We could have lost George Bailey to anti-aircraft fire over Dusseldorf. The last man to hit .400 in the majors could have been out-manuvered by a Japanese Zero. But, we'd always have John Fucking Wayne.

That's how life and death works.

I've written before about phony war veterans. I don't like the one's who pad their resumes. I think someone should be proud enough about, say, their service in the Marines without claiming crap about 47 combat jumps in Viet Nam. Google is my friend. Google is not the friend of someone who thinks that the Marines made more than zero combat jumps in 'Nam. Same with fellas who were in the Marines but missed wars by a few years. Training for war is not war. Practice isn't the Super Bowl. It's not even a Sunday game, mid season.

I know why they do it. War looks great on the resume. "I have killed before. I'll do it again. Do NOT fuck with me!" Old Bob and Barry Gaker were like that at work. Hundreds of guys are like that on the internet. John Fucking Wayne was like that in real life. He didn't claim service but, don't most people think that he did win the war? Which war? All of them!

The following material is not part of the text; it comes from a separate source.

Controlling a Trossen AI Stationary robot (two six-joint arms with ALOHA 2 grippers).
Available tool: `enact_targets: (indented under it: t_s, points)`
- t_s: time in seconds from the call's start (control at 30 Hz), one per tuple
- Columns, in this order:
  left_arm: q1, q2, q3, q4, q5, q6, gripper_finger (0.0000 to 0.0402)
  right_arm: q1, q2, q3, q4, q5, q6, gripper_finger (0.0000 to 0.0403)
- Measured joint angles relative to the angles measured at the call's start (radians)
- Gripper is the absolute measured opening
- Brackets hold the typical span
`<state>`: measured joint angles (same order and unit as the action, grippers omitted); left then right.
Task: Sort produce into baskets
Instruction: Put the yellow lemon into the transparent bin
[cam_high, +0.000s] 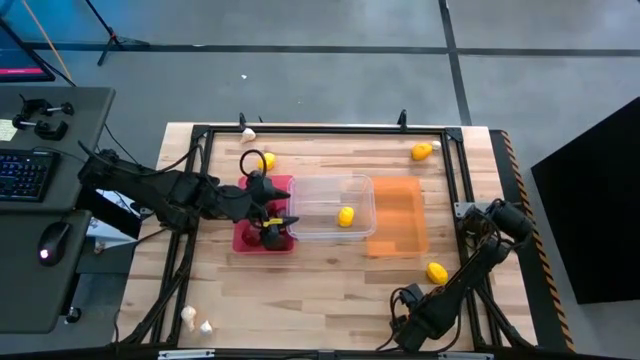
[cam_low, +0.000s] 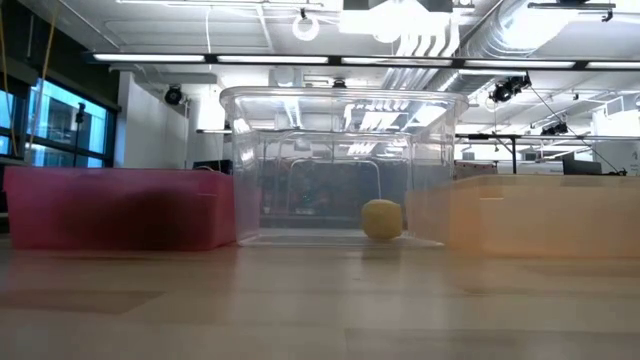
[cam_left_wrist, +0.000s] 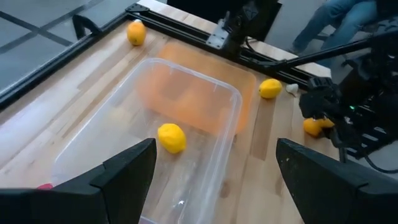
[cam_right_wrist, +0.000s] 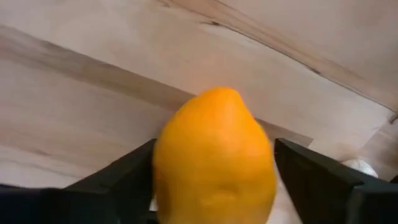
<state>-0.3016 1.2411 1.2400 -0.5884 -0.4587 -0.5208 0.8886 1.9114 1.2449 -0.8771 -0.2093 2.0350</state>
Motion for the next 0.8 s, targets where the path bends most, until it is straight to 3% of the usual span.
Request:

It's all about portfolio. If you want to add credence to your conservative views on the internet, it might help to be a veteran. Combat seems to be a major plus. Shooting libs and putting them in concentration camps seems like a darn good idea from a guy who has "...been there...ya know..." I mean, you may be a security guard now- ARMED, I might add- but, once upon a time you were in the bush...in The 'Nam, man....

I wish people would stick to the truth and accept themselves as they are. That should be good enough. It is and was good enough for most of the men and women who preceded you and thank their God everyday that they were not killed and didn't have to take another's life. Do not cheapen the hell that other men have been through by claiming their actions as your own. It just doesn't work that way. At least it shouldn't.